The contrast with this situation and that after tale 4, when Hircan condones rape, is surely intended and striking?
What strikes me in this story is how pictorial it is. It certainly corresponds to the author’s aim to make an exemple, or rather an exemplum inspired by the medieval exempla, giving a theological moral. But as exempla were fairly didactic, relying on rhetoric and logical illustration, tale 2 seems to take much more in Christian iconography.
The first difference between tale 2 and exempla comes from its literary nature (exempla are hardly considered as proper literature).
But I think that the main difference lies in the vivid description of the mule’s driver wife in agony. Oisille describes the dying woman, raising her hands to the sky while lying in her spreading blood. This description resembles the icons of dying martyrs, and plays Jesus’ death again – (both their souls are making amends for men’s sins – both are dying surroundered by a group of mourning women).
Tale 2 brings up the question of ekphrasis in Heptaméron and its influence by religious iconography (especially in such pathetic tales).
I found the presence of catholicism in this story very interesting. The prayers the woman does after having been stabbed multiple times depicts the important place God had in people lives. This idea, felt previously in Heptameron, becomes even greater, further in the tale when people describe her as an example of “fair virtue of chastity”. I, however, found surprising how the main focus, at the end of the tale, is on her chastity, and how people should seek it, rather than on the servant having committed a terrible crime. This insinuating that the horrendous episode, shocking for the readers, was common in the medieval era.

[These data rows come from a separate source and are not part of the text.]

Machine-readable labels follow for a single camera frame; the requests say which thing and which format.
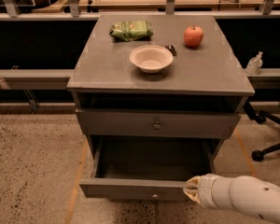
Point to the white paper bowl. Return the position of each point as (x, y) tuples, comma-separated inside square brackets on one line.
[(151, 58)]

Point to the grey drawer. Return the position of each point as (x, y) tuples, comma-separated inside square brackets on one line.
[(147, 168), (212, 125)]

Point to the small dark wrapped snack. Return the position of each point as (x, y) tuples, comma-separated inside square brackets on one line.
[(171, 48)]

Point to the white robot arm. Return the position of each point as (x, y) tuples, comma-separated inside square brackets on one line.
[(243, 194)]

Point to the green chip bag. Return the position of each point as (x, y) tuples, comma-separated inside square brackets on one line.
[(131, 30)]

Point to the clear sanitizer pump bottle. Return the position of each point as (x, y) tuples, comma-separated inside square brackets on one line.
[(254, 64)]

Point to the grey top drawer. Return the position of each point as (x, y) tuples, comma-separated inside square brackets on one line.
[(212, 125)]

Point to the tan padded gripper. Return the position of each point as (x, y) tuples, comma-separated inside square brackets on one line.
[(205, 189)]

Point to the grey wooden drawer cabinet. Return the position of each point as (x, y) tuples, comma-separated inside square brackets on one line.
[(207, 78)]

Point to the red apple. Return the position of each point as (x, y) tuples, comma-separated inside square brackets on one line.
[(193, 36)]

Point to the black office chair base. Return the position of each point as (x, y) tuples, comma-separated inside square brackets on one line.
[(266, 131)]

I agree that the description of the dying woman is striking. It recalls descriptions of other dying women in Marguerite’s poetry, her mother Louise de Savoie’s death, for example, as Marguerite describes it in “Les Prisons.” lt also recalls the first-person speaker in Marguerite’s last poem, “Miroir de Jésus Christ crucifié,” who describes the experience of mystical ecstasy, moving out of the body and into the spirit, from speech to silence, to dissolution of the self in Jesus Christ. So a mule-driver’s wife’s dies as a mystic just as royal holy women do. And if we think of Marguerite as the first-person speaker in the “Mirror,” the “martyr of chastity” in story 2 is a kind of mirror image or self-portrait.